| Problem to solve |
Return all entries precisely as they stand, without the images.
START Exercise inputs
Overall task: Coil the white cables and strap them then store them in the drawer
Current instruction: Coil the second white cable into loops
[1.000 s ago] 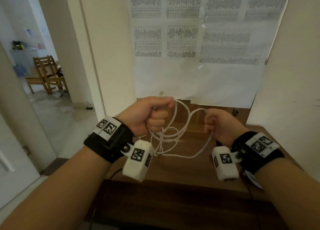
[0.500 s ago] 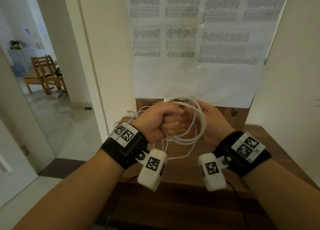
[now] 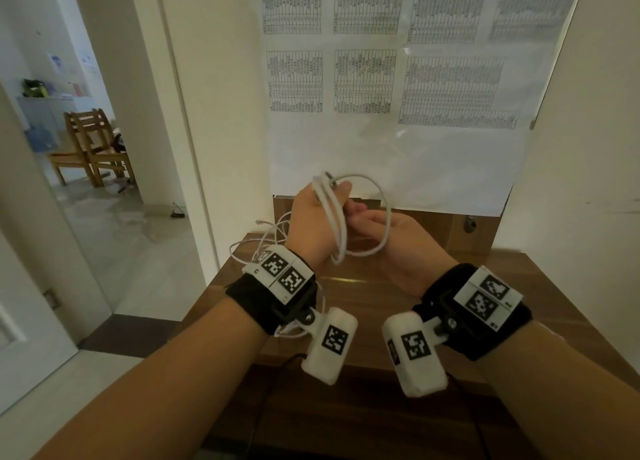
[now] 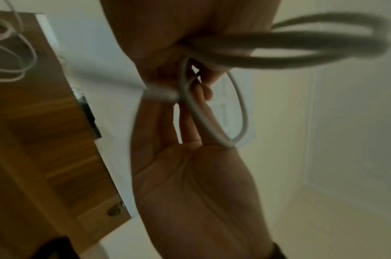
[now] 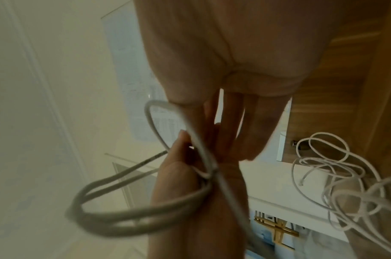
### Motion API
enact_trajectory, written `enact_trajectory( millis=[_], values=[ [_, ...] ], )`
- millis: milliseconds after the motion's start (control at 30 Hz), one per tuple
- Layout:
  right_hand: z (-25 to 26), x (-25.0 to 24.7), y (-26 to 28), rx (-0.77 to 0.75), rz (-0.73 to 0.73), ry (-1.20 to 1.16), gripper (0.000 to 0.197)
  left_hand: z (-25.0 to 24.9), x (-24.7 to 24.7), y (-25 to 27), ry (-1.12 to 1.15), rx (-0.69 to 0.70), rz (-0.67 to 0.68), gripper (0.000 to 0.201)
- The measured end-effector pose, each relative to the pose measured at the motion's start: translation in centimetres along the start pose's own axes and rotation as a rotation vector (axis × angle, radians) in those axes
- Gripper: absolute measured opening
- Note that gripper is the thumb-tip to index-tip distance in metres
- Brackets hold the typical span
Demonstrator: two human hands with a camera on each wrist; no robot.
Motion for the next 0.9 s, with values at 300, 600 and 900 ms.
enact_trajectory(
  millis=[300, 600, 900],
  values=[
    [0.4, 1.3, 1.3, -0.090, 0.020, 0.410, 0.097, 1.0, -1.7, -2.0, -0.539, 0.123, -0.040, 0.009],
    [2.6, -0.9, 1.1, -0.345, -0.253, 0.563, 0.026, 3.5, -0.6, -0.4, 0.138, -0.326, 0.089, 0.020],
    [1.1, -1.8, -1.1, -0.240, -0.250, 0.247, 0.040, -0.8, 3.6, 2.9, 0.611, -0.432, 0.445, 0.027]
  ],
)
Point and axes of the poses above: each hand's wrist, its own y-axis away from the middle knuckle, its own x-axis out of the palm, z = x × y, the point moved 8 cm from there along -y, towards the middle knuckle, and after that the axes turned 3 degrees about -z, right-handed, at the moved point
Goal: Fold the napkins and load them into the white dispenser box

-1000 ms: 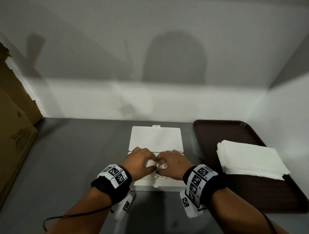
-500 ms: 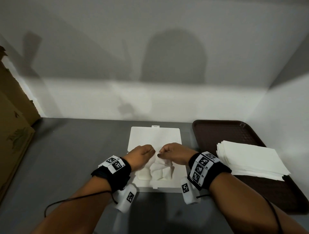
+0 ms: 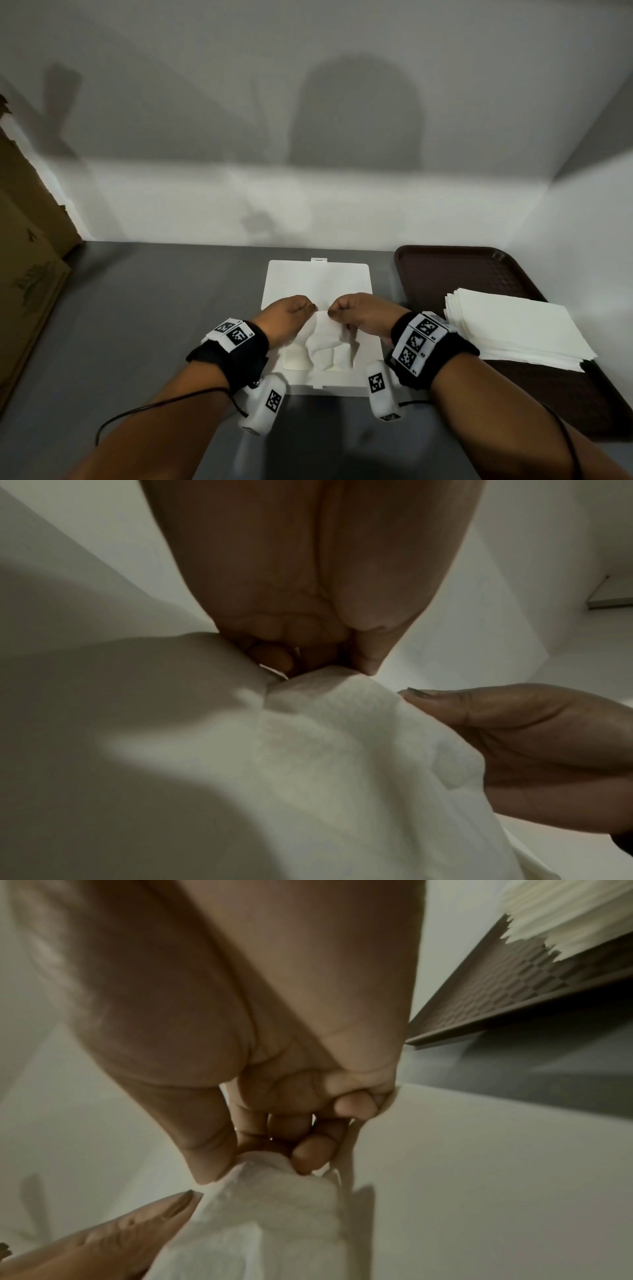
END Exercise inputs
| Reply to the exercise |
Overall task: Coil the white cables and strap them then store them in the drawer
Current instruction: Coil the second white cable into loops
[1.000 s ago] 
[0.500 s ago] 
[now] 
[now] 
[now] 
### Motion API
enact_trajectory, written `enact_trajectory( millis=[_], values=[ [_, ...] ], )`
- millis: milliseconds after the motion's start (control at 30 Hz), one per tuple
- Layout:
  right_hand: z (-25 to 26), x (-25.0 to 24.7), y (-26 to 28), rx (-0.77 to 0.75), rz (-0.73 to 0.73), ry (-1.20 to 1.16), gripper (0.000 to 0.197)
  left_hand: z (-25.0 to 24.9), x (-24.7 to 24.7), y (-25 to 27), ry (-1.12 to 1.15), rx (-0.69 to 0.70), rz (-0.67 to 0.68), gripper (0.000 to 0.201)
- The measured end-effector pose, each relative to the pose measured at the motion's start: translation in centimetres along the start pose's own axes and rotation as a rotation vector (axis × angle, radians) in those axes
- Gripper: absolute measured opening
- Note that gripper is the thumb-tip to index-tip distance in metres
- Brackets hold the typical span
Demonstrator: two human hands with a camera on each wrist; no robot.
Motion for the next 0.9 s, with values at 300, 600 and 900 ms.
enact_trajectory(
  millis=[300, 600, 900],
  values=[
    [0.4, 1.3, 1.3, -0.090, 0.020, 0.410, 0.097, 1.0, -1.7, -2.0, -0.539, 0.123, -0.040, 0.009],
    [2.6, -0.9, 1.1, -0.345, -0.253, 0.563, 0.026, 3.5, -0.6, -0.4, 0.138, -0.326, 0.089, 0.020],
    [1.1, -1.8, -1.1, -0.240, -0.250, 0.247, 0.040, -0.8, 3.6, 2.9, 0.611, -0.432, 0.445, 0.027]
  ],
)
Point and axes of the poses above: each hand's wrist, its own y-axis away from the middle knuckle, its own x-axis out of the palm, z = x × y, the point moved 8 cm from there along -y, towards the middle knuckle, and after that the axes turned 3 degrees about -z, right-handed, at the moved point
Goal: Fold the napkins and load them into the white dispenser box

-1000 ms: 
-500 ms: 
+0 ms: 

The exercise requires nothing more.